# Capstone project 3: Sentiment Analysis on the US Election Candidates

### 1.0 BACKGROUND
The 2020 US election happened on the 3rd November 2020 and the resulting impact to the world will no doubt be large, irrespective of which candidate is elected! 

Twitter was a top social app that collected huge size of comments on both candidates positively and negatively. Ironically and debatably, Twitter suspended candidate Trump's account and some conservative voices and groups, and therefore a lot of Trump's followers left Twitter. In this case, the Twitter's comments might not truely reflecting the voices regarding both candidates. But it is a decent dataset for NLP practice for sentiment analysis.

### 2.0 GOAL
The goal of this project is to carry out EDA and sentiment analysis based on the datasets provided.

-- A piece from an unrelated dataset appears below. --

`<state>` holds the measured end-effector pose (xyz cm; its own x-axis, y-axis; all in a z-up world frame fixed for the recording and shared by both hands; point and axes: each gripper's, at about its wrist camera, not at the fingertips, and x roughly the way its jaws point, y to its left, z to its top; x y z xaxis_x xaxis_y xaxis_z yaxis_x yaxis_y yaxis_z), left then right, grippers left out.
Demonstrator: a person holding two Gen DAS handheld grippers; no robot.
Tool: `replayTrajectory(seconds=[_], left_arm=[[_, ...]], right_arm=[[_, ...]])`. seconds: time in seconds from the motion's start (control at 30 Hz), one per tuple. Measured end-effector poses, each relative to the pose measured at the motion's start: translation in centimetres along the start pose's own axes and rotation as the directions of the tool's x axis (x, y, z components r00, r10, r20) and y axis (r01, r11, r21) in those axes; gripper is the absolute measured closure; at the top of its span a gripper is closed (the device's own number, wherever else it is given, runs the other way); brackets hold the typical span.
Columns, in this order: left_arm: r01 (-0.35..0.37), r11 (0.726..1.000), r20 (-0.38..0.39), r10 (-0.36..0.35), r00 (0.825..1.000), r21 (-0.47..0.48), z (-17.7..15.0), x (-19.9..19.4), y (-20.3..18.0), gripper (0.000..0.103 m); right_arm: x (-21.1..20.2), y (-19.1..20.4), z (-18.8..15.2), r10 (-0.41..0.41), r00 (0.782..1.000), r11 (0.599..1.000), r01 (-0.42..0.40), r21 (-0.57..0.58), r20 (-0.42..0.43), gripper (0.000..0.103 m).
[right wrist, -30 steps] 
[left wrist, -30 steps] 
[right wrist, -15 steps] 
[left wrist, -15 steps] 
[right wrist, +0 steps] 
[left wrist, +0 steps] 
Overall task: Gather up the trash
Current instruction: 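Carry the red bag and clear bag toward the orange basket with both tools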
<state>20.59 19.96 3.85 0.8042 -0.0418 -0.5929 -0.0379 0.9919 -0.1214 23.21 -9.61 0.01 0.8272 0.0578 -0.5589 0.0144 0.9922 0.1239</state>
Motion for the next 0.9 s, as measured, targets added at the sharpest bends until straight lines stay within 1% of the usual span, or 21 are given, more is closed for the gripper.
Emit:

Hopefully to check if there is any correlation between the election result and the text messages here.


### 3.0 DATA
* Link to data: https://www.kaggle.com/manchunhui/us-election-2020-tweets

Tweets collected, using the Twitter API statuses_lookup and snsscrape for keywords, with the original intention to try to update this dataset daily so that the timeframe will eventually cover 15.10.2020 and 04.11.2020. Added 06.11.2020 With the events of the election still ongoing as of the date that this comment was added, I've decided to keep updating the dataset with tweets until at least the end of the 6th Nov. Added 08.11.2020, just one more version pending to include tweets until at the end of the 8th Nov.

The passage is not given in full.